Dia terbahak, “Siapa yang mau marah?”

“Kenapa Kakak mengikutiku?”

“Gelang kesukaanmu.” jawab dia memakaikan gelang rantai padaku.

“Ku kira kau mau marah.” Aku menarik napas lega. 

“Memangnya wajahku kelihatan marah?” tunjuk dia.

“Tidak kok.

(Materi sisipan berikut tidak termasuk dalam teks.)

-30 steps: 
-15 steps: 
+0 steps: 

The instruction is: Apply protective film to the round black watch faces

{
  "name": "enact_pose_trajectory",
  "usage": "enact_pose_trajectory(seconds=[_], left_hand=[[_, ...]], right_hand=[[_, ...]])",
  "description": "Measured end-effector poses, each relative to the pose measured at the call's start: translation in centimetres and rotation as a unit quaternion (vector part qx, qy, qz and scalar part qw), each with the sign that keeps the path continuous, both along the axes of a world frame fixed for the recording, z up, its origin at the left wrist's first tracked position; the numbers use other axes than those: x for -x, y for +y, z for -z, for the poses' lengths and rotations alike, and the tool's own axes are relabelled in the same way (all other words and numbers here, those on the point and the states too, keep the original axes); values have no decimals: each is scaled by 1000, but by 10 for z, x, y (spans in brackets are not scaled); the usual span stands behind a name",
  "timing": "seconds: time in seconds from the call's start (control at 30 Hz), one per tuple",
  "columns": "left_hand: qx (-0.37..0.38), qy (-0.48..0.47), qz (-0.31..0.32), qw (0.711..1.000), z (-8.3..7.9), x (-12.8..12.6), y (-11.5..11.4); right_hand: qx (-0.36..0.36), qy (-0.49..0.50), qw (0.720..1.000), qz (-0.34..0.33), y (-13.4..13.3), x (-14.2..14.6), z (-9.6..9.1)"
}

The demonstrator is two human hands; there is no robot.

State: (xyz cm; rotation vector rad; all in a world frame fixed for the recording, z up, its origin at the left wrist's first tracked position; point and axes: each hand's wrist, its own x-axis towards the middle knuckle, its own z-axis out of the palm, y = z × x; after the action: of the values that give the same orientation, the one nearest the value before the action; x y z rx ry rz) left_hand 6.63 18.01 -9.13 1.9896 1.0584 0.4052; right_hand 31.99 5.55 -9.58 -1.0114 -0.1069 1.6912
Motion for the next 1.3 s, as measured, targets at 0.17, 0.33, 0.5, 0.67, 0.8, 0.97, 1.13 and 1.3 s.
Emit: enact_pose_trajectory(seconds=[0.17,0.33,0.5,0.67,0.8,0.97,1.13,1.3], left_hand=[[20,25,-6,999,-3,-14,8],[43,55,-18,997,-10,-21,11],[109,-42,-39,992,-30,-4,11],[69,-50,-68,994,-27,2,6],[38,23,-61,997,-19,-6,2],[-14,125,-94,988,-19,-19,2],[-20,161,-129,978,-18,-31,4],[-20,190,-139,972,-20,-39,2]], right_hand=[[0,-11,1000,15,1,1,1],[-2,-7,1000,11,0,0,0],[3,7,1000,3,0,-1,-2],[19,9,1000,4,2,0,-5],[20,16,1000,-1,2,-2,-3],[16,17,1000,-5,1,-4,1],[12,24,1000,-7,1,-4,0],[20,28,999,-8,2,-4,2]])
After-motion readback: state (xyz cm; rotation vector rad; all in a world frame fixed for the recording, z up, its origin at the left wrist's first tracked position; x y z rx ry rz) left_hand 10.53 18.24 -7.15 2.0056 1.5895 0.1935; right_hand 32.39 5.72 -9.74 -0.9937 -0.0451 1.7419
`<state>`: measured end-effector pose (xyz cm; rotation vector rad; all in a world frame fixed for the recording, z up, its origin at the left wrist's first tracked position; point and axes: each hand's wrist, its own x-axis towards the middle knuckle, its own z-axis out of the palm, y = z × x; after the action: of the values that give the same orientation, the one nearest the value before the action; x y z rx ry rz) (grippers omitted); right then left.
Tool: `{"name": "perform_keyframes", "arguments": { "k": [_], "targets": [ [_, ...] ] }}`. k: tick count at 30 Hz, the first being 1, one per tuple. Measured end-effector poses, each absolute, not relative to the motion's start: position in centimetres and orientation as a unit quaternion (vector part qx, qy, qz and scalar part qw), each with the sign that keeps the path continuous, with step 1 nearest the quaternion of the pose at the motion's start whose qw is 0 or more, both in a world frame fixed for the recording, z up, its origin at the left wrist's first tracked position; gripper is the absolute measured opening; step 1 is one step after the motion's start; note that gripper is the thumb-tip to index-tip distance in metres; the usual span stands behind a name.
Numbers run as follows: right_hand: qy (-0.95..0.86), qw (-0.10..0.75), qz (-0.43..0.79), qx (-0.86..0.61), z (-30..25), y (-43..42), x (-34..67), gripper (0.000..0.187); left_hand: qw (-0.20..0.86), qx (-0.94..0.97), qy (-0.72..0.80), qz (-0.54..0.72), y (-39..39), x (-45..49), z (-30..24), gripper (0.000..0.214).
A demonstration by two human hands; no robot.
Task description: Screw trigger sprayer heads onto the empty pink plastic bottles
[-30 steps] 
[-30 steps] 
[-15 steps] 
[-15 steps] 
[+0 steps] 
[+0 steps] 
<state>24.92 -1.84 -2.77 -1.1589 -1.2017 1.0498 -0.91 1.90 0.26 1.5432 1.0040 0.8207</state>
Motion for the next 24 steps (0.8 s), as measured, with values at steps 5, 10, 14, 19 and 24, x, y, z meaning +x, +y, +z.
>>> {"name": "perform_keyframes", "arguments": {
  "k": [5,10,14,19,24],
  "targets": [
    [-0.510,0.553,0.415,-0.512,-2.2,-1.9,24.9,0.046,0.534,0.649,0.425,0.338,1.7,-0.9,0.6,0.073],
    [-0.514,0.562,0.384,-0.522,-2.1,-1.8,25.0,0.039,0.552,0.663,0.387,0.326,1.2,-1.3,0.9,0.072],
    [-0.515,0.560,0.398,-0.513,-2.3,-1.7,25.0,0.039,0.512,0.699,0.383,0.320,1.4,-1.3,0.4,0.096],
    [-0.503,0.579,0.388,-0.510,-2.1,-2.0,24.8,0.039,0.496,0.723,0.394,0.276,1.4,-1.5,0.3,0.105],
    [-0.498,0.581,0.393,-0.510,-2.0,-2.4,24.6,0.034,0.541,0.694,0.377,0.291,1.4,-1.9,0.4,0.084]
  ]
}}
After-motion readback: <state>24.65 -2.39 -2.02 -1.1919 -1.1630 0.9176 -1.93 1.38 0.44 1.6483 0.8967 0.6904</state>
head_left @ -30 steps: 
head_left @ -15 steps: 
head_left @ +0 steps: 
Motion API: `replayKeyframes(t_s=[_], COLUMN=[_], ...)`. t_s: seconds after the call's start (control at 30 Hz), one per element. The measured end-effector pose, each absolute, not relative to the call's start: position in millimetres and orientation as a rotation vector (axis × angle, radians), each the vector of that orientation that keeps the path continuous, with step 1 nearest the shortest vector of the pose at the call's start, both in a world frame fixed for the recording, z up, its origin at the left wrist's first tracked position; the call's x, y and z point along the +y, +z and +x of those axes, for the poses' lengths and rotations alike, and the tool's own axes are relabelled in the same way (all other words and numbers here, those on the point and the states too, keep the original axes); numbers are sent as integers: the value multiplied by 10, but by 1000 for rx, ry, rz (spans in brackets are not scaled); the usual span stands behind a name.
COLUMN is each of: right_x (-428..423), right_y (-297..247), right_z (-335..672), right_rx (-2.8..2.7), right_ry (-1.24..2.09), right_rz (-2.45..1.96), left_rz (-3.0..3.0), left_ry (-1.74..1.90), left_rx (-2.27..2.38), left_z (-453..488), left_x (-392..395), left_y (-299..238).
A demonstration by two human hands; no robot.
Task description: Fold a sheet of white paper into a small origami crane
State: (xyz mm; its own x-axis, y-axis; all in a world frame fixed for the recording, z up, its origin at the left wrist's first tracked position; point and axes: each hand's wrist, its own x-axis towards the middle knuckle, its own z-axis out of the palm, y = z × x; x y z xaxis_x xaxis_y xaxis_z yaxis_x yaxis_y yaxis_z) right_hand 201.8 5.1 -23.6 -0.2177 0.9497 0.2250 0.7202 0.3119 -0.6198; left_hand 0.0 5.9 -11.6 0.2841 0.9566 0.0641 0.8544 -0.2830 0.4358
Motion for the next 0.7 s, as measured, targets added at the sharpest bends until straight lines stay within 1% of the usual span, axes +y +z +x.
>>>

Cuma…”

“Cuma apa?”

“Galak.”

“Kurang ajar!” Getokan keras menghunjam di kepalaku. Ngilu. Tanpa jitakan, bukan Kak Nueleth namanya. Tempelengan sayang ke Adik, jawab dia begitu setiap ditanya.

“Aku berangkat, Kak.” 

“Hati-hati di jalan.” ucap dia tersenyum.

“Terima kasih, Kak.”

Setelah motor siap, aku memakai kacamata motor. Jangan tanya kenapa tak memakai helm. Kacamata motor sudah termasuk helm tembus pandang, kau akan tetap bergaya dengan tatanan rambutmu tanpa harus takut berantakan atau lepek setelah sampai di tujuan.